## Your objective
Restate the listing below word for word. No picture belongs in the result.

## Given material

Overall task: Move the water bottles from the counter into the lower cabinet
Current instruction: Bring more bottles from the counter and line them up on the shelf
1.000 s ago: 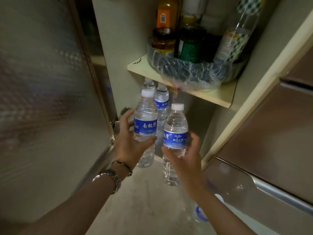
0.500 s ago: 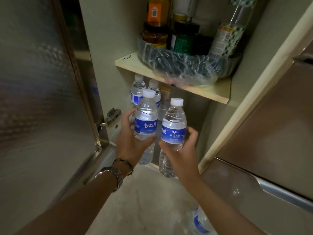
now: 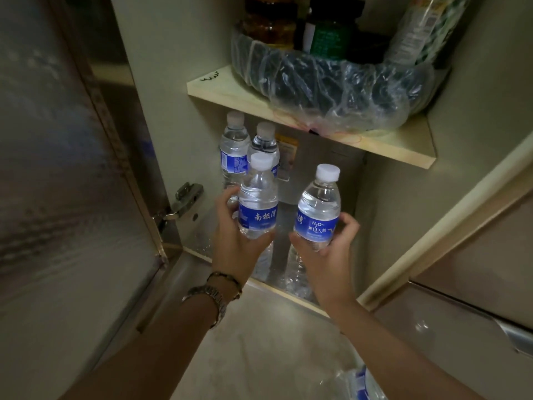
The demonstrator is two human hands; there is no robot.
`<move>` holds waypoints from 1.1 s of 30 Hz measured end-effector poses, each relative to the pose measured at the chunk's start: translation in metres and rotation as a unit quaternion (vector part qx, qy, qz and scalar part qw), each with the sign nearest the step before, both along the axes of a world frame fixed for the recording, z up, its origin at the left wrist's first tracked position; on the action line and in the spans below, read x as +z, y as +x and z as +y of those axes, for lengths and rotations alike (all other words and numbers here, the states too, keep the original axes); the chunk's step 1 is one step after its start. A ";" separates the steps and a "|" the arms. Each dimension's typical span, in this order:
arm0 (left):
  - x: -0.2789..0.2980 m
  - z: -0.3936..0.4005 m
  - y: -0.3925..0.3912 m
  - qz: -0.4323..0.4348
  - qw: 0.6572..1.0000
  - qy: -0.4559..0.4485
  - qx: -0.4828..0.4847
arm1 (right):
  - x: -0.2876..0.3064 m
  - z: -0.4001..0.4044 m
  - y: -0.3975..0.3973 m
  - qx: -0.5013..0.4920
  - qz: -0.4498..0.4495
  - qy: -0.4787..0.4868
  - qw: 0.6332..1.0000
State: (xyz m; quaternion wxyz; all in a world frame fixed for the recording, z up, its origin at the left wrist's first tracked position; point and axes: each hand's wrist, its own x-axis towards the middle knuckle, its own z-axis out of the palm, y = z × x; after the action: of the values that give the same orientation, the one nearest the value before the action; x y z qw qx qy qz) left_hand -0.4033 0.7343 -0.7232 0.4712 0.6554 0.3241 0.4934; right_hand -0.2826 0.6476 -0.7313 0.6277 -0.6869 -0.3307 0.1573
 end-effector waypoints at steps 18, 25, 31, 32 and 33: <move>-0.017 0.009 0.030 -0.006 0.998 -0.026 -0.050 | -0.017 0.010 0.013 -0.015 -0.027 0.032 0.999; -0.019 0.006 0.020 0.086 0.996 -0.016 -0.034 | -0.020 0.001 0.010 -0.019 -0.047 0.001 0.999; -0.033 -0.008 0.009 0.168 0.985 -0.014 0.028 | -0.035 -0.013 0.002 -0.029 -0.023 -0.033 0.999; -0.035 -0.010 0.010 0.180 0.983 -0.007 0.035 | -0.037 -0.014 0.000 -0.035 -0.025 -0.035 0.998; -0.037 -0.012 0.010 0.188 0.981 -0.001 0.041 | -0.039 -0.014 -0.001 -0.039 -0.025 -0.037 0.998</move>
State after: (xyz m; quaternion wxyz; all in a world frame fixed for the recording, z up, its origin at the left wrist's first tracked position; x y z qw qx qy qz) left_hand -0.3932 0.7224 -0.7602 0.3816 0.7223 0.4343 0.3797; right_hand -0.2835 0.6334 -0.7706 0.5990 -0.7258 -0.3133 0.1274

## Reply
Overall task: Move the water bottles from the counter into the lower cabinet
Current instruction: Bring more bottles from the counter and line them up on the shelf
1.000 s ago: 
0.500 s ago: 
now: 
The demonstrator is two human hands; there is no robot.
`<move>` holds waypoints from 1.1 s of 30 Hz measured end-effector poses, each relative to the pose measured at the chunk's start: translation in metres and rotation as a unit quaternion (vector part qx, qy, qz and scalar part qw), each with the sign nearest the step before, both along the axes of a world frame fixed for the recording, z up, its origin at the left wrist's first tracked position; on the action line and in the spans below, read x as +z, y as +x and z as +y of those axes, for lengths and rotations alike (all other words and numbers here, the states too, keep the original axes); the chunk's step 1 is one step after its start. A ";" separates the steps and a "|" the arms. Each dimension's typical span, in this order:
arm0 (left):
  - x: -0.2789..0.2980 m
  - z: -0.3936..0.4005 m
  - y: -0.3925..0.3912 m
  - qz: -0.4323..0.4348
  - qw: 0.6572..1.0000
  - qy: -0.4559..0.4485
  - qx: -0.4828..0.4847
arm1 (right):
  - x: -0.2876..0.3064 m
  - z: -0.4001..0.4044 m
  - y: -0.3975..0.3973 m
  - qx: -0.5013..0.4920
  - qz: -0.4498..0.4495
  - qy: -0.4787..0.4868
  - qw: 0.6332..1.0000
State: (xyz m; quaternion wxyz; all in a world frame fixed for the recording, z up, its origin at the left wrist's first tracked position; point and axes: each hand's wrist, its own x-axis towards the middle knuckle, its own z-axis out of the palm, y = z × x; after the action: of the values that give the same orientation, the one nearest the value before the action; x y z qw qx qy qz) left_hand -0.4033 0.7343 -0.7232 0.4712 0.6554 0.3241 0.4934; right_hand -0.2826 0.6476 -0.7313 0.6277 -0.6869 -0.3307 0.1573
 end-effector waypoints at steps 18, 25, 31, 32 and 33: <move>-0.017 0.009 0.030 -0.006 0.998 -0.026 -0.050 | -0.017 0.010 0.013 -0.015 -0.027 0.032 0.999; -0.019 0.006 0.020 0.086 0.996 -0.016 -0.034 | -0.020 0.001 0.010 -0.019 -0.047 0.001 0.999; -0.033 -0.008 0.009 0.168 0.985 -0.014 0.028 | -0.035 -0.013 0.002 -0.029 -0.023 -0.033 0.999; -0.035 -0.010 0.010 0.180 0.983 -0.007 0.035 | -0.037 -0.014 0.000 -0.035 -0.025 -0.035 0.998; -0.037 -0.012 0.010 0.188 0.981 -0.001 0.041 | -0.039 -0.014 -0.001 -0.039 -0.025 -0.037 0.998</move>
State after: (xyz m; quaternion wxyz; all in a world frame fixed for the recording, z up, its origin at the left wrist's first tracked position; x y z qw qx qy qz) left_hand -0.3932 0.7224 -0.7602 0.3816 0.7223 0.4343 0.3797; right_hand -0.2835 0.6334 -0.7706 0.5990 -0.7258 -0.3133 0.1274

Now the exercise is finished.